_DIRECTIONS FOR THIS TASK_. Of the lines below, write out exactly those from the line with "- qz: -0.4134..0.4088" through the line with "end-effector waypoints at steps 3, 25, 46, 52", both included, and skip the rest.

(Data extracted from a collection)

- Opening Delimiter -

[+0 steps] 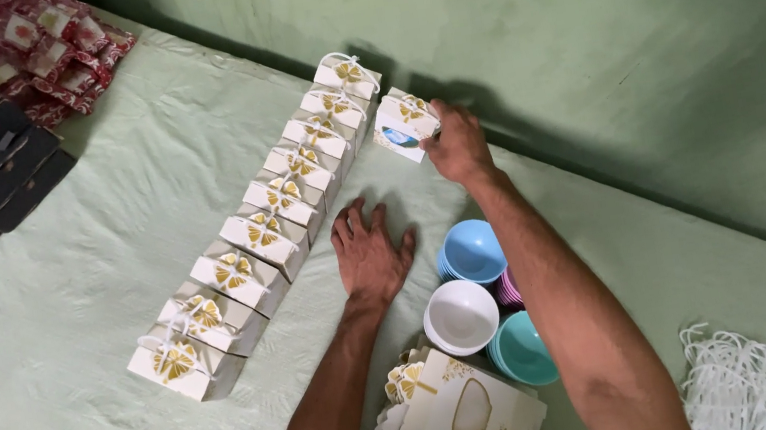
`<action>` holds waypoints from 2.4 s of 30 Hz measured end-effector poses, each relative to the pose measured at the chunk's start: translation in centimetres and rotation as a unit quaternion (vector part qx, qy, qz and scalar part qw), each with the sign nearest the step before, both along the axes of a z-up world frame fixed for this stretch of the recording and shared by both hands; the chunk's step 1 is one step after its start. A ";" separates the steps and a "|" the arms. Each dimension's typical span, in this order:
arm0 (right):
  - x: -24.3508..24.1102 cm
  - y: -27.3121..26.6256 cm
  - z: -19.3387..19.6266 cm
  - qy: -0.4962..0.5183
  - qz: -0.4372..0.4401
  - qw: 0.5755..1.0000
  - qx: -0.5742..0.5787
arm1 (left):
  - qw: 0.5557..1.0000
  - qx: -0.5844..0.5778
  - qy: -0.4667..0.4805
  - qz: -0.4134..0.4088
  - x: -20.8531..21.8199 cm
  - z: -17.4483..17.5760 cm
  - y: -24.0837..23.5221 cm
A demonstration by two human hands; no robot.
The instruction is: Folding cardboard gift boxes and tying decorative ribbons around them.
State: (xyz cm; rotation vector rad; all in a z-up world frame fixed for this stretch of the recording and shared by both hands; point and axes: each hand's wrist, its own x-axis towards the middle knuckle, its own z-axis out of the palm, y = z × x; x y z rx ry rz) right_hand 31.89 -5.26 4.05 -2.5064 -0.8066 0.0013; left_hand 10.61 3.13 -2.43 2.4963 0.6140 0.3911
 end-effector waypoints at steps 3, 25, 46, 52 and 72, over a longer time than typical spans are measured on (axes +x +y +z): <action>-0.2 0.3 0.4 -0.016 0.009 1.000 0.016 | 1.000 -0.010 0.001 -0.005 -0.1 0.0 0.1; 1.6 1.3 -0.3 -0.003 -0.005 1.000 0.006 | 1.000 -0.011 -0.016 0.007 -0.1 0.2 0.0; 1.8 1.7 0.4 0.035 -0.044 0.998 -0.009 | 1.000 -0.019 -0.020 0.009 0.1 -0.1 0.1; -2.4 1.6 5.6 0.085 -0.050 0.995 -0.005 | 0.999 -0.019 -0.027 0.010 0.2 -0.3 0.2; -18.2 -33.8 -8.3 0.186 -0.173 0.886 0.389 | 0.967 -0.134 -0.212 -0.036 -0.9 -4.6 1.8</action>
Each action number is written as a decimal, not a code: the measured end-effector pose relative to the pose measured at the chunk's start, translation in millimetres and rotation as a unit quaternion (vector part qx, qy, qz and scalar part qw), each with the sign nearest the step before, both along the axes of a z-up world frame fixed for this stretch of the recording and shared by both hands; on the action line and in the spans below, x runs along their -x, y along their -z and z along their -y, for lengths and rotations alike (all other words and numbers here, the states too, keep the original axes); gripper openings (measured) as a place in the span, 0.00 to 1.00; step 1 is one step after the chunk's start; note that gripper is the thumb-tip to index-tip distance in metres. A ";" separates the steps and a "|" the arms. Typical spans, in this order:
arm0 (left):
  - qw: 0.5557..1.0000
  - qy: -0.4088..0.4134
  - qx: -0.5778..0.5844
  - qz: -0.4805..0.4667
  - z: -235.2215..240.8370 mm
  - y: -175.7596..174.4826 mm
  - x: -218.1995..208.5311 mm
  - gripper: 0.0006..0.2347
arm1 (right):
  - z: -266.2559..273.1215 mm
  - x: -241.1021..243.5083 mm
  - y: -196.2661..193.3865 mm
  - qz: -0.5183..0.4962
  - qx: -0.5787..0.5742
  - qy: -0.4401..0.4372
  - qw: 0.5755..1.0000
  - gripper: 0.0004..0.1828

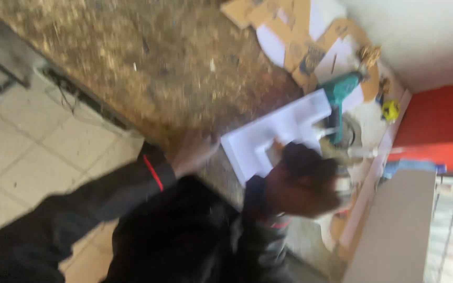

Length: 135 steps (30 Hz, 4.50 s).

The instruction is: Assembling a 3D plastic letter by gluing side walls to the face of the letter on a workbench.

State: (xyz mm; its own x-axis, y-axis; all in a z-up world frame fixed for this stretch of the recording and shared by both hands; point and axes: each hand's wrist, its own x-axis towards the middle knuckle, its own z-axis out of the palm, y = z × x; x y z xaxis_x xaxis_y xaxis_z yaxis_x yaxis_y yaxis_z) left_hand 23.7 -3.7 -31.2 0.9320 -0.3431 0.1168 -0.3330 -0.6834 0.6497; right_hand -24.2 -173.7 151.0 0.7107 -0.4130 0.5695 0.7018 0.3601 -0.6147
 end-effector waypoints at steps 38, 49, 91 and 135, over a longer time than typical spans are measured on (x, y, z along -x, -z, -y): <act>0.996 0.020 -0.089 0.006 17.0 7.5 19.7 0.07 | -35.0 -26.8 107.8 -0.180 0.013 0.047 0.982 0.25; 0.978 0.077 -0.190 0.031 38.5 3.1 35.0 0.12 | 3.5 0.8 131.0 -0.188 -0.005 0.006 0.982 0.27; 0.975 -0.038 -0.220 0.020 1.0 -60.8 -9.3 0.10 | 51.8 -130.3 90.3 0.080 0.828 -0.097 0.546 0.15; 0.952 0.110 -0.268 0.100 -30.2 -44.1 -49.1 0.14 | 28.5 -150.2 101.8 0.131 0.769 -0.127 0.613 0.05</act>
State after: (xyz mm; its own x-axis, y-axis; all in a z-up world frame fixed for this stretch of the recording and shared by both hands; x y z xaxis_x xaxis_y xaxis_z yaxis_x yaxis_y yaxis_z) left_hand 72.8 26.5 12.9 0.8077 -0.5884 0.0374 -0.5875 -0.7977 0.1361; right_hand 126.0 -202.3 49.1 0.4411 0.8605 0.2549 0.8906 -0.3848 -0.2423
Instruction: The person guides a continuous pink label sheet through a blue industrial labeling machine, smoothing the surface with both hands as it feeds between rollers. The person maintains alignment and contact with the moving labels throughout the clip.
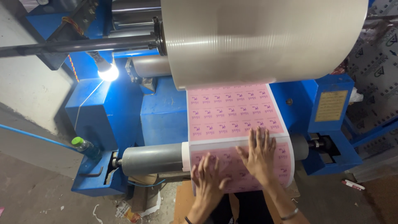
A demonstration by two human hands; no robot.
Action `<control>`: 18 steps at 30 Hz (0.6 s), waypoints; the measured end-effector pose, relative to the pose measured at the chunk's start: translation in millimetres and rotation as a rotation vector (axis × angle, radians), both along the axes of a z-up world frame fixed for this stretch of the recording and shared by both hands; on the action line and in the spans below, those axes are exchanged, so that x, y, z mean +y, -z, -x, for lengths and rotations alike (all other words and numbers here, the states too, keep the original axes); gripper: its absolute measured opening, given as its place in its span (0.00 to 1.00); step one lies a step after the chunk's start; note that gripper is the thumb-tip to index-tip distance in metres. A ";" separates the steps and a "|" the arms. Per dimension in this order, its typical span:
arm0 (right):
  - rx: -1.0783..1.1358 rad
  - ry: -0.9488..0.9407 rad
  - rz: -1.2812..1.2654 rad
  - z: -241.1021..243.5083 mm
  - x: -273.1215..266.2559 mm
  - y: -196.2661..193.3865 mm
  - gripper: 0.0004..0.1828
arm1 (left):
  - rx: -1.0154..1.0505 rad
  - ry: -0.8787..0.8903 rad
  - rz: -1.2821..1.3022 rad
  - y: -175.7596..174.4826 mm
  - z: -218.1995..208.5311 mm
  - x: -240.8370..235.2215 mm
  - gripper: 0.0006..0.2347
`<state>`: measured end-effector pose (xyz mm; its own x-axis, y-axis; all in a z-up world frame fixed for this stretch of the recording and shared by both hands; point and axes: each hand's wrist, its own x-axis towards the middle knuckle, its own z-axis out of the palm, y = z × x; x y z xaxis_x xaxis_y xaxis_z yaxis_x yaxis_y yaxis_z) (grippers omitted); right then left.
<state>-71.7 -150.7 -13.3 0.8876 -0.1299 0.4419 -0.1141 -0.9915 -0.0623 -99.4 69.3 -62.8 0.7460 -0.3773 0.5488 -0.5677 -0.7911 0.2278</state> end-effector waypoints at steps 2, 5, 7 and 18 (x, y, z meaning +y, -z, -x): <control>-0.067 -0.020 0.012 15.4 4.9 0.5 0.48 | 0.234 0.026 -0.096 -14.5 -25.4 3.9 0.47; -0.086 -0.032 -0.005 37.5 9.5 -2.7 0.47 | 0.314 0.135 -0.167 -41.2 -61.8 8.2 0.49; -0.112 -0.053 -0.035 52.1 14.5 -3.1 0.47 | 0.303 0.182 -0.194 -54.6 -79.4 7.9 0.48; -0.040 -0.029 -0.140 120.9 11.3 55.7 0.45 | 0.309 0.025 -0.158 -79.7 -170.2 -19.4 0.34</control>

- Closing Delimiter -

_TASK OUTPUT_.
  - qz: -0.4134..0.4088
  - x: -20.8531..21.8199 cm
  - z: -17.4483..17.5760 cm
  - y: -24.0837..23.5221 cm
A demonstration by two human hands; no robot.
The instruction is: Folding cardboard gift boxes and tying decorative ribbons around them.
State: (xyz cm; rotation vector rad; all in a z-up world frame fixed for this stretch of the recording and shared by both hands; point and axes: each hand's wrist, its own x-axis towards the middle knuckle, its own z-axis out of the palm, y = z × x; x y z rx ry rz) right_hand 31.89 -5.26 4.05 -2.5064 -0.8066 0.0013; left_hand 10.61 3.13 -2.43 2.4963 0.6140 0.3911
 end-effector waypoints at steps 3, 25, 46, 52 and 72, over a longer time than typical spans are measured on (axes +x +y +z): <action>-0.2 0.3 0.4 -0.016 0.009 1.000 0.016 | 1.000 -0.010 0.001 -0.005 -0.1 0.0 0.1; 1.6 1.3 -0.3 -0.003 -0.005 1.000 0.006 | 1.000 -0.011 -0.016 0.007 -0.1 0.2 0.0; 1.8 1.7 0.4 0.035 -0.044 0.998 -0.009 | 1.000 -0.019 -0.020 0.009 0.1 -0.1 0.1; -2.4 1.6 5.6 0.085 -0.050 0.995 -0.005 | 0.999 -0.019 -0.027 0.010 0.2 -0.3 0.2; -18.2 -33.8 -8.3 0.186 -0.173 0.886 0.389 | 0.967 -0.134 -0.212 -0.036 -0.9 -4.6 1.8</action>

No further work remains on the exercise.